Isadora enxugou as lágrimas com as costas da mão, mas o corpo tremia.
— E se… e se eu não tiver nada a ver com isso? — perguntou. — Se minha mãe também for apenas uma vítima?
Jean a encarou com a mesma frieza de antes.
— Então você viverá. — respondeu. — Mas se eu descobrir que você e sua mãe conspiraram contra meu pai… eu vou atrás de você. Da mesma forma.
Ela recuou contra a cabeceira, como se pudesse se esconder dele.
— Você… você está dizendo que, não importa o que eu faça, minha vida depende de você decidir se acredita em mim ou não?
Ele deu um leve sorriso — não de humor, mas de cálculo.
— Exatamente.
O silêncio caiu novamente. Isadora respirava rápido, o coração acelerado, como se fosse desmaiar.
Jean então quebrou a quietude com um tom mais sombrio:
— Você tem uma escolha. — disse. — Pode ficar comigo, sob minha p******o, enquanto refaço cada detalhe. Ou pode ir embora, escolher caminhar sozinha.
Ela arregalou os olhos.
— Eu… posso ir? — a esperança soava infantil, quase ingênua.
— Pode. — ele respondeu, dando de ombros. — Mas, se fizer isso, estará na mira de todos os que ainda caçam você. Pessoas que não vão hesitar em torturar, m*****r ou vender seu corpo para arrancar respostas.
Isadora ficou em silêncio. O medo se instalava como veneno.
Jean se aproximou devagar, inclinando-se para que o rosto dele ficasse próximo ao dela.

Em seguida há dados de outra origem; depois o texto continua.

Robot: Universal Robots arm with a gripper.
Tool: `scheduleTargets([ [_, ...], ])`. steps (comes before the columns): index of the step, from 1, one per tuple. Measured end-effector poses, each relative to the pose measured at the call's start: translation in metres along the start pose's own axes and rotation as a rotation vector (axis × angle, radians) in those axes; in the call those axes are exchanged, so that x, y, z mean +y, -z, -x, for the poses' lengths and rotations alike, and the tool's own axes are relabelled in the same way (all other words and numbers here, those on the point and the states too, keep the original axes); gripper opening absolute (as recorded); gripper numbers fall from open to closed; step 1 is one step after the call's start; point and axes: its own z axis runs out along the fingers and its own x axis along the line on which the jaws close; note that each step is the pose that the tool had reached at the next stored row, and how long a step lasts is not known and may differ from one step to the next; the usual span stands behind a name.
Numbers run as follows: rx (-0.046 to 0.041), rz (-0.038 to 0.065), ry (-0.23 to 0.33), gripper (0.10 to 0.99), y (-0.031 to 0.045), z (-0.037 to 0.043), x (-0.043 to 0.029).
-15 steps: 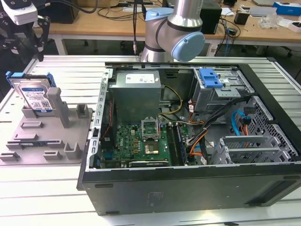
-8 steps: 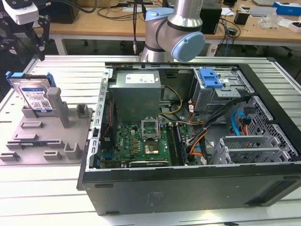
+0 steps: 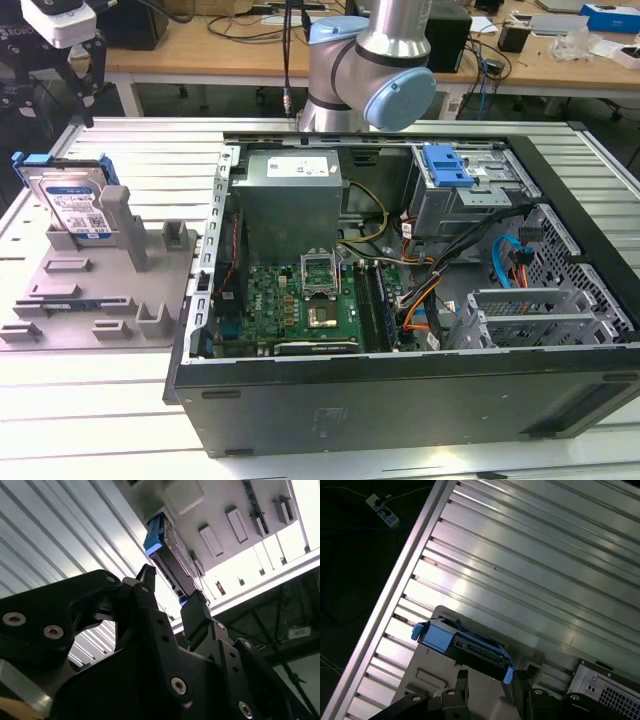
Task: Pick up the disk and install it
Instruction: 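Pick up the disk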
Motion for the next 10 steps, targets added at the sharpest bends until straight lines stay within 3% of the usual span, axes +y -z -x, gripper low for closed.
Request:
scheduleTargets([
  [10, 0.0120, -0.001, 0.232, 0.482, 0.0000, 0.0001, 0.0002],
])
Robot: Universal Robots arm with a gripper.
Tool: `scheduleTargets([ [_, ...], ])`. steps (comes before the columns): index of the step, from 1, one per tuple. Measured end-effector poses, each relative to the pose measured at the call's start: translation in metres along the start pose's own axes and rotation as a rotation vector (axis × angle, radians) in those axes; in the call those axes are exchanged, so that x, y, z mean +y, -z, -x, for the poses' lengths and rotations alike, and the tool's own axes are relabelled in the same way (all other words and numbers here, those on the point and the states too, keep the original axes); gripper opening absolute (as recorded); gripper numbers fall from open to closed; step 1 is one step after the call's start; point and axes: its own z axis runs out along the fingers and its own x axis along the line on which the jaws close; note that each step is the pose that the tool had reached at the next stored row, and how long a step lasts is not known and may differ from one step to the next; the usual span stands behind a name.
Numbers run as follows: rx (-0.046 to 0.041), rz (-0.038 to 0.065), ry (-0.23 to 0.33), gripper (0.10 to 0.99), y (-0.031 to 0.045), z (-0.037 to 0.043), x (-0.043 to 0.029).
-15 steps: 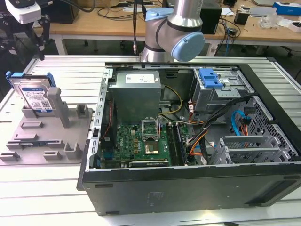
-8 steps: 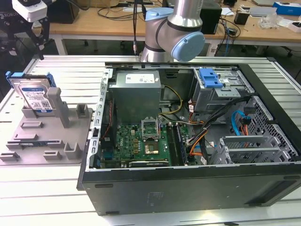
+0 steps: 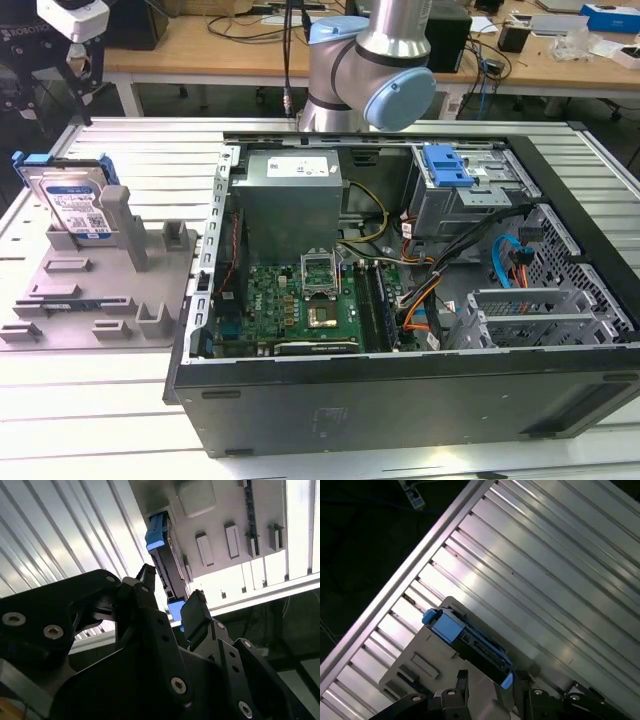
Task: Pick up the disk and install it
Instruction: 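Pick up the disk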
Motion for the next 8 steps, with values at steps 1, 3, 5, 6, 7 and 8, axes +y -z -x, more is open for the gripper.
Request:
scheduleTargets([
  [1, 0.0019, 0.000, 0.037, 0.482, 0.0000, 0.0000, 0.0000],
  [3, 0.0049, 0.000, 0.095, 0.482, 0.0000, 0.0001, 0.0002],
  [5, 0.0067, 0.000, 0.129, 0.482, 0.0000, 0.0002, 0.0003],
  [6, 0.0084, -0.001, 0.162, 0.482, 0.0000, 0.0003, 0.0004],
  [7, 0.0091, -0.001, 0.175, 0.482, 0.0000, 0.0004, 0.0004],
  [8, 0.0099, -0.001, 0.191, 0.482, 0.0000, 0.0004, 0.0005],
])
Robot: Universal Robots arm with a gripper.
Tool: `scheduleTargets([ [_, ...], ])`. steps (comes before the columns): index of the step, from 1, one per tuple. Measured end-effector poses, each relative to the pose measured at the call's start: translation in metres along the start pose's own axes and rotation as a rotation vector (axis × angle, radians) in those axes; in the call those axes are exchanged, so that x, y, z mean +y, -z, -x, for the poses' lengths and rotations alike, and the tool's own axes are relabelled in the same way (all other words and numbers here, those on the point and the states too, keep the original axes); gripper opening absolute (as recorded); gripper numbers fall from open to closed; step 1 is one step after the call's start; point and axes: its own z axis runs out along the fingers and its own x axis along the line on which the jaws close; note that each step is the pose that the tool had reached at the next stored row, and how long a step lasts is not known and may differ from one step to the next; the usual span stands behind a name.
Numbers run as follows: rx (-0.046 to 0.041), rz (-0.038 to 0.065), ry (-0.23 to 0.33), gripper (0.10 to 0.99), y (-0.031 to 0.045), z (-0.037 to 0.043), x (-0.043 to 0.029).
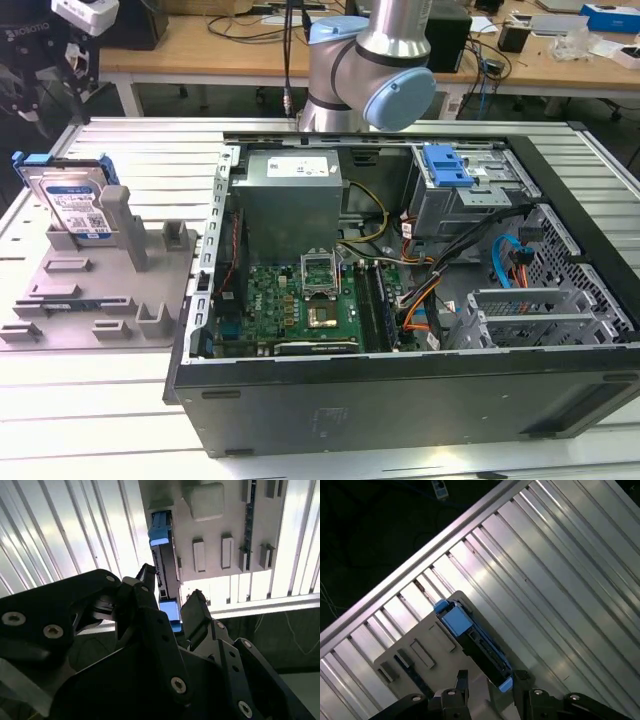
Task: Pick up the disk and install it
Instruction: 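Pick up the disk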
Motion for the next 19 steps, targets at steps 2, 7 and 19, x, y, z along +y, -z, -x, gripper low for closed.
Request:
scheduleTargets([
  [2, 0.0029, 0.000, 0.055, 0.482, 0.0000, 0.0001, 0.0001],
  [7, 0.0077, -0.001, 0.150, 0.482, -0.0001, 0.0004, 0.0003],
  [19, 0.0115, -0.010, 0.269, 0.482, -0.0007, 0.0012, 0.0009],
])
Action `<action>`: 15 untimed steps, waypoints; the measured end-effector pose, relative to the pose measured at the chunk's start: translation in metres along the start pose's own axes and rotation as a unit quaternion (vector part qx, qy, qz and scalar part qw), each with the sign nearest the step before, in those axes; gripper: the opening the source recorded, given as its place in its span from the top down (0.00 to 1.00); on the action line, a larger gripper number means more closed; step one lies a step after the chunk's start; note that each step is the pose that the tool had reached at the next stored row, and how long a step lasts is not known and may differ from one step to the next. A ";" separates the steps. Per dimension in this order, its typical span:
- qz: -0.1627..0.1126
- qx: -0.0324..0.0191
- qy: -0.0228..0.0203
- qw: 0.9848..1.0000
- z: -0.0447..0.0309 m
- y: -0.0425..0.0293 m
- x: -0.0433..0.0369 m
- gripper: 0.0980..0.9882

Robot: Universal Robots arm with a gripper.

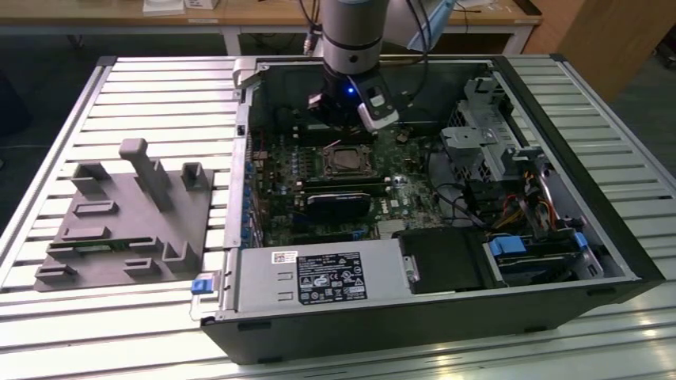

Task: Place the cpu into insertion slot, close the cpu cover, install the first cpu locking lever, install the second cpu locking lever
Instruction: 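Install the first cpu locking lever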

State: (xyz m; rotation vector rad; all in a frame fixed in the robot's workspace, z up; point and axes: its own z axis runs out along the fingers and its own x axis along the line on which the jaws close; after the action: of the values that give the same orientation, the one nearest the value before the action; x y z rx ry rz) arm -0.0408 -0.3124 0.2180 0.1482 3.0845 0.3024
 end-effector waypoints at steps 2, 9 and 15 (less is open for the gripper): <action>0.000 0.002 0.000 1.000 0.0014 0.0009 -0.0008 0.99; 0.000 0.003 0.000 1.000 0.0020 0.0013 -0.0011 0.99; -0.001 0.007 -0.006 1.000 0.0043 0.0009 -0.0010 0.99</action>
State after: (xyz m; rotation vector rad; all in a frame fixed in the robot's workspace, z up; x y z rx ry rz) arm -0.0395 -0.3108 0.2140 0.1477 3.0759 0.2779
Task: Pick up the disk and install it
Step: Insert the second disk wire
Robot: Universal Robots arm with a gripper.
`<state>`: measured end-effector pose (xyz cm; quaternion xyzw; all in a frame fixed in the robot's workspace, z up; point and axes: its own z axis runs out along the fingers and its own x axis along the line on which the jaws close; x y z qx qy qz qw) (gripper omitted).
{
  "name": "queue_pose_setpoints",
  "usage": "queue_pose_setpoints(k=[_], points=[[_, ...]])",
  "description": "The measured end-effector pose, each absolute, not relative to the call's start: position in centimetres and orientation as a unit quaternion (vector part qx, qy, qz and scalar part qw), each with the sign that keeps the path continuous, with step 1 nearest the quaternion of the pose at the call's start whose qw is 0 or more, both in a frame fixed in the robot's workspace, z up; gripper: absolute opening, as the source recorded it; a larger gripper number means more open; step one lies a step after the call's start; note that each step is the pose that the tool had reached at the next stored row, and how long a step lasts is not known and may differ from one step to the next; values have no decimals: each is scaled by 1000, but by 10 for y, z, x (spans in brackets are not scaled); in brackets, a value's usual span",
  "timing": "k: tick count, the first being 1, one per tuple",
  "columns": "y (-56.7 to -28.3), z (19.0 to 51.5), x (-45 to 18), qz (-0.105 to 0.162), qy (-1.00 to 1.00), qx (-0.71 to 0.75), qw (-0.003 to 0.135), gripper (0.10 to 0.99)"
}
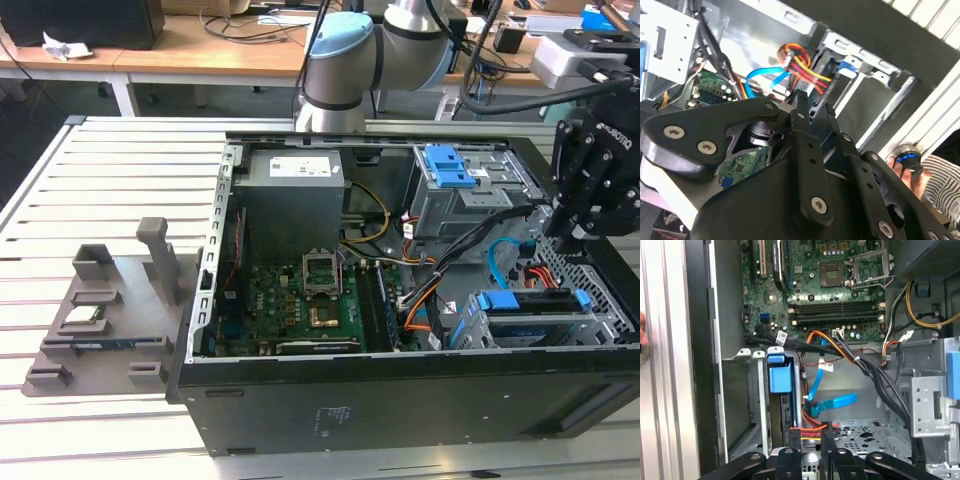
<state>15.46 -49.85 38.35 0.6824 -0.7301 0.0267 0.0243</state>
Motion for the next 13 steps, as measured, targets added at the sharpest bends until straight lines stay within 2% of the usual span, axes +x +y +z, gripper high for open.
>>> queue_pose_setpoints(k=[4, 12, 13], points=[[-496, 378, 131, 27, -730, 683, 24, 302], [-496, 374, 127, 28, -728, 685, 25, 302], [-496, 374, 127, 28, -728, 685, 25, 220]])
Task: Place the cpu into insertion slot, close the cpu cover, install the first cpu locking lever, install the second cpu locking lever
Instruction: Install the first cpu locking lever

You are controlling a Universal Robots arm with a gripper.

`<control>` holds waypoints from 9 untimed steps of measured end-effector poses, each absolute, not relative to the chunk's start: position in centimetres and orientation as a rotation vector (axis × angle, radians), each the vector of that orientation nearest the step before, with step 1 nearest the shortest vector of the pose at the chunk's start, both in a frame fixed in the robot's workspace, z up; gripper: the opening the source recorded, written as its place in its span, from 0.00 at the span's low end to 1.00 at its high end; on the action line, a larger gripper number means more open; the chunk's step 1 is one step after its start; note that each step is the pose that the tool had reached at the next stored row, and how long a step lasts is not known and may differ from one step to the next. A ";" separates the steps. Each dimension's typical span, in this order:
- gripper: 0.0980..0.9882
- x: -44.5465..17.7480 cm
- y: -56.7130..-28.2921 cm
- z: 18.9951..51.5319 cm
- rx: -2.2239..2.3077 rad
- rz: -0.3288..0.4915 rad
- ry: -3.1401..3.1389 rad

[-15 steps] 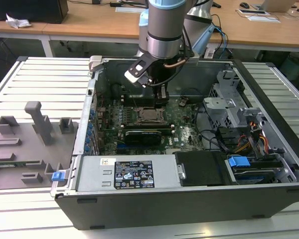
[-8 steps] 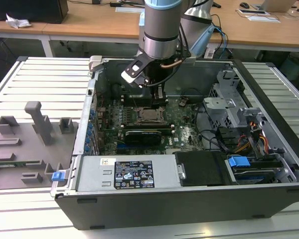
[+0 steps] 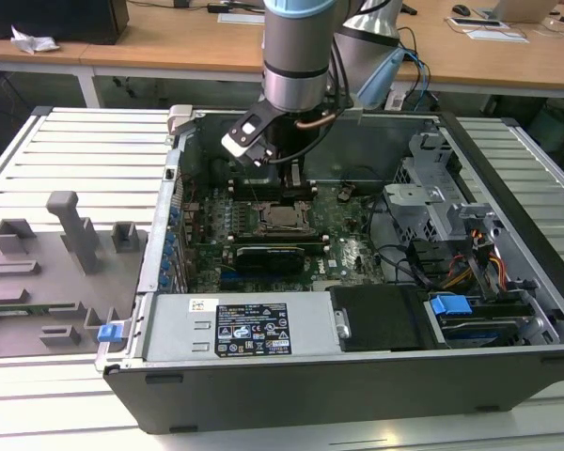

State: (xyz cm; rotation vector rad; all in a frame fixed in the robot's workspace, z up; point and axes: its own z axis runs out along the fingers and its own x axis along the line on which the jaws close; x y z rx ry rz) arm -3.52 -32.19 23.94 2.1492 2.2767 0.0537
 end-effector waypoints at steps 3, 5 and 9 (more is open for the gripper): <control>0.01 -3.5 -32.2 24.1 2.149 0.054 2.277; 0.01 -3.5 -32.2 24.2 2.149 0.054 2.277; 0.01 -3.5 -32.2 24.2 2.149 0.054 2.277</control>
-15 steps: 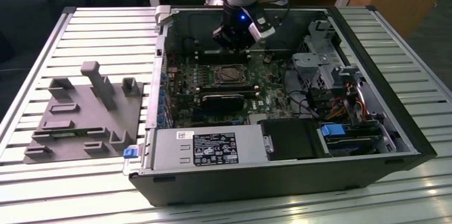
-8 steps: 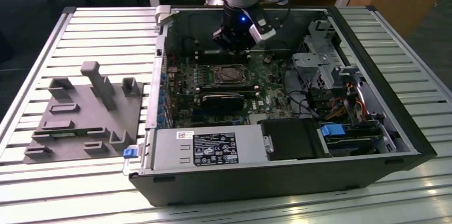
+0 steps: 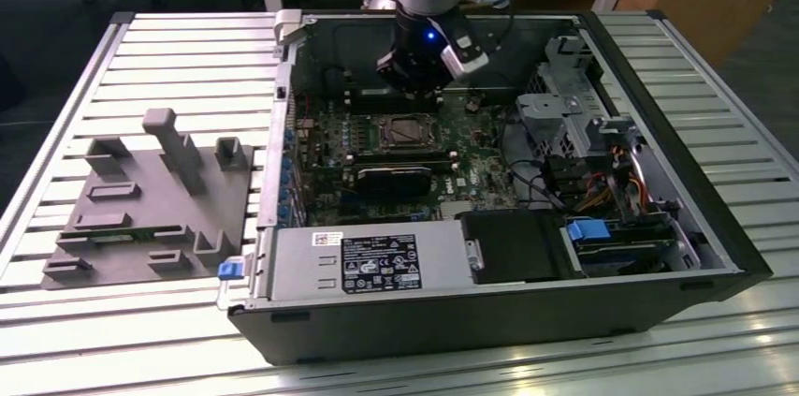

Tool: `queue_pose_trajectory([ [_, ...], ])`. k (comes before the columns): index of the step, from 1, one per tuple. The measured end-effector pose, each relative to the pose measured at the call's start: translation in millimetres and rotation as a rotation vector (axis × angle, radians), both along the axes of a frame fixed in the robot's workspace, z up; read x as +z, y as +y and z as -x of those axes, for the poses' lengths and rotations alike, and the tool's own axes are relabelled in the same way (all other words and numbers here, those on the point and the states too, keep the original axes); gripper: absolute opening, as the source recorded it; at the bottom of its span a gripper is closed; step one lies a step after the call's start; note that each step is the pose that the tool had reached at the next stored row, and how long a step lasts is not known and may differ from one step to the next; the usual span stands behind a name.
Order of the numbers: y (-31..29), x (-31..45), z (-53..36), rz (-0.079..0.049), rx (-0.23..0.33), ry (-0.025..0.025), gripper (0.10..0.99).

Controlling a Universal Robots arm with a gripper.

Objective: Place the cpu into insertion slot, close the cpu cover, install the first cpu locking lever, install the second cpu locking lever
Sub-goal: 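Install the second cpu locking lever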

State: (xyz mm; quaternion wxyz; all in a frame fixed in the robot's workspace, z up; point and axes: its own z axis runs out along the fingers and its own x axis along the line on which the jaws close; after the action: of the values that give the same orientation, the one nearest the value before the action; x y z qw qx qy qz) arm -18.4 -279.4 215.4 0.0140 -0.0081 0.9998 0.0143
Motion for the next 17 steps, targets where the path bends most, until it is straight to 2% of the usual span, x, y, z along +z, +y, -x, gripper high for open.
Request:
queue_pose_trajectory([
  [17, -14.7, 0.4, -0.3, 0.000, 0.000, 0.0002, 0.106],
])
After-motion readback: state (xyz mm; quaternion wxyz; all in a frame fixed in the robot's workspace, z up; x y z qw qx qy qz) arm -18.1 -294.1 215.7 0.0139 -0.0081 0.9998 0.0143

— Ou eu posso simplesmente mandar algumas gravações às autoridades. — disse, a voz baixa, venenosa. — Um envio anônimo. Eles verão você, verão o incêndio, verão os corpos. E você passará o resto da vida sendo caçada não apenas por monstros… mas pela polícia também.
Ela estremeceu, o corpo inteiro tremendo.
— Você não faria isso… — murmurou, quase sem acreditar.
Os olhos dele brilharam, frios.
— Teste minha paciência e descobrirá.
O silêncio que seguiu foi absoluto. A respiração de Isadora era entrecortada, o peito subindo e descendo rápido demais.
Jean recuou lentamente, voltando à poltrona.
— Então, escolha. — disse, com calma mortal. — Fica comigo… ou enfrenta o mundo sozinha.